Capítulo 1 - Melhor amigo morto
"Se você quiser o amor, você vai ter que passar pela dor." - If you want love / NF
— Como está se sentindo hoje, Luan?
Como eu deveria está me sentindo? Minha namorada acabou de terminar comigo por telefone. Meus olhos ainda estão inchados do tanto que chorei para finalmente levantar da cama e vir para a maldita terapia que não me serve de nada.
— Estou bem. — Sorrio.
É mentira, claro. Mas Edna não é tão boba para se deixar ser levada por uma mentira tão mal contada e tão universal quanto essa.
— Tem certeza?
Eu odeio quando me perguntam se eu tenho certeza.
— Segundo Freud eu não posso ter certeza de nada porque a sabedoria começa com a dúvida.
Edna ri, mas é um riso amargo do tipo que deve ser incômodo para ela.
— Andou decorando frases de psicanálise, Luan?
Suspirei.
— Desde que perdi meu emprego, não tenho nada mais pra fazer.
Edna volta ao seu tom sério e compreensivo. Eu quero muito ir embora. Estou cansado. Desanimado. Eu não tenho mais emprego, não tenho mais namorada e minha mãe está se matando de trabalhar para pagar as malditas consultas. A sociedade é muito injusta. Sinto o nó se formar em minha garganta quando os pensamentos sobre a minha vida fracassada rondam a minha cabeça. Fecho meus olhos com força para reprimir o choro.
— Edna, eu preciso ir no banheiro. Posso ir?
Edna me olha com preocupação, mas concorda. Ainda faltam 20 minutos de terapia, mas eu preciso sair logo daqui.
Saio da sala e vou logo em direção ao banheiro. Tranco a porta atrás de mim quando entro e me encosto na parede. As lágrimas vem sem esforço e em questão de segundos soluços baixos sobem por minha garganta.
— Até quando vai ficar se iludindo, mano?
Levanto minha cabeça e me esforço para ignorar a presença de Heitor no banheiro. Não é real, digo para mim mesmo. Eu sei que não é. Sei que ele não está aqui de verdade, mas não consigo mais fazê-lo calar a boca. Ele está sempre na minha cabeça. Sua voz fica cada vez mais alta e acusadora.

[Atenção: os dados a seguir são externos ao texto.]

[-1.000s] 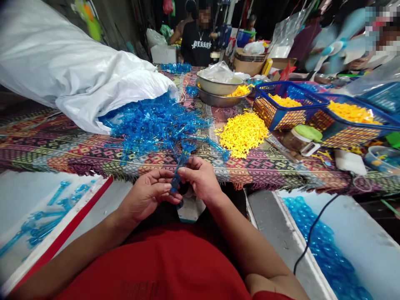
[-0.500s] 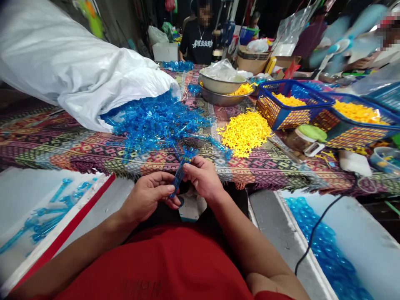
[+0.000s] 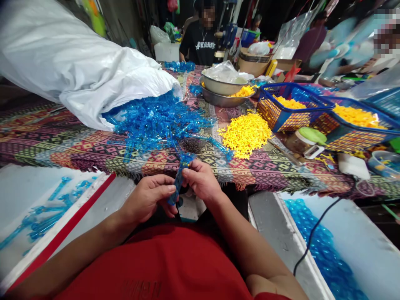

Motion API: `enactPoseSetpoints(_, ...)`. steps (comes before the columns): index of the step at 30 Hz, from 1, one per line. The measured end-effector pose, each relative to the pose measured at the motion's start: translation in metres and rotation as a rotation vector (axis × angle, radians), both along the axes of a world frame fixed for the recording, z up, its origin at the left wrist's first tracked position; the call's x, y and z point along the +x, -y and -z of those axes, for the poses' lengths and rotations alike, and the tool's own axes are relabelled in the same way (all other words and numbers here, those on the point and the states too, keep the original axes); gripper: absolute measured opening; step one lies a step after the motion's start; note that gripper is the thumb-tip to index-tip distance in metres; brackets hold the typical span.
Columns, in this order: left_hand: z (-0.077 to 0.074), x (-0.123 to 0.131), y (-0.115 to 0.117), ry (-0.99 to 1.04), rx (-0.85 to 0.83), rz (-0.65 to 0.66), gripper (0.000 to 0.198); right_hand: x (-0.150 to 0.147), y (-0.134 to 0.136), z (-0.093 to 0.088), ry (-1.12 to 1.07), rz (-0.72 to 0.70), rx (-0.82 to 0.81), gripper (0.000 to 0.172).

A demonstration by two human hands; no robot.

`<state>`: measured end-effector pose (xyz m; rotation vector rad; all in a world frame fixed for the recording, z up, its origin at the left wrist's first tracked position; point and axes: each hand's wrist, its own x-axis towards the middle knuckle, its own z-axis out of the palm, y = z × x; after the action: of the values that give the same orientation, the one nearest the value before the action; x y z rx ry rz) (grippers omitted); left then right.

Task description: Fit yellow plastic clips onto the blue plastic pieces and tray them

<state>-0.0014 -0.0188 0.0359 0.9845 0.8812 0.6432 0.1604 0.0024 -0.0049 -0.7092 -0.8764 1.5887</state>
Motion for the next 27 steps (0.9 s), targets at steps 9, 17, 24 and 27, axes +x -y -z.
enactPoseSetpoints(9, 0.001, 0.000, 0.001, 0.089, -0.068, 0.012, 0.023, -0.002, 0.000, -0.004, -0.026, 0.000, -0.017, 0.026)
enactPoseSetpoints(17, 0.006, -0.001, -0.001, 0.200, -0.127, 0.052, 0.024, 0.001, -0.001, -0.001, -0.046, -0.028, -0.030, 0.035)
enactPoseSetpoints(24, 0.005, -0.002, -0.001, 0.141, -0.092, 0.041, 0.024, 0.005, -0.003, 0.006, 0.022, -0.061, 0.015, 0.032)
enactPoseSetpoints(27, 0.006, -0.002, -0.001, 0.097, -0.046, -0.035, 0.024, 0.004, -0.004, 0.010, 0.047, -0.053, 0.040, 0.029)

— Até quando vai continuar nessa merda, Luan? Nem namorada você tem mais. — A voz do meu melhor amigo ecoa em minha mente junto com uma gargalhada. Não é ele, sussurro na esperança de que meu coração pare de denunciar meu medo.
Heitor não é assim.
— Acabe logo com isso e junte-se a mim no inferno.
— Não! — grito alto. — Não, não, não, não! Vai se ferrar, seu babaca. Você nem existe mais!
A risada do ser demoníaco ecoa por todo o banheiro dessa vez e logo posso vê-lo materializar-se em minha frente. Aproxima seu rosto sujo de terra e sangue do meu e sussurra, alto demais:
— Eu existo na sua cabeça. Eu não vou embora nunca.
Não é real, repito.
Mas por que eu sinto o seu hálito podre e frio em minha pele?
Eu estou ficando louco? Não consigo nem mesmo levantar do chão. Kell tem razão em terminar comigo. Eu sou um merda depressivo, sem emprego, amigos ou algo assim. Eu não tenho nada para lhe oferecer. Lágrimas escorrem por meu rosto.
Eu não percebo quanto tempo se passa, mas quando vejo já estou sendo levado pelos enfermeiros da clínica onde eu estava. Não sei para onde estão me levando e também não tenho interesse em saber. Eu só quero ficar longe de Heitor. Quero ficar longe dessa voz. A voz do meu melhor amigo morto.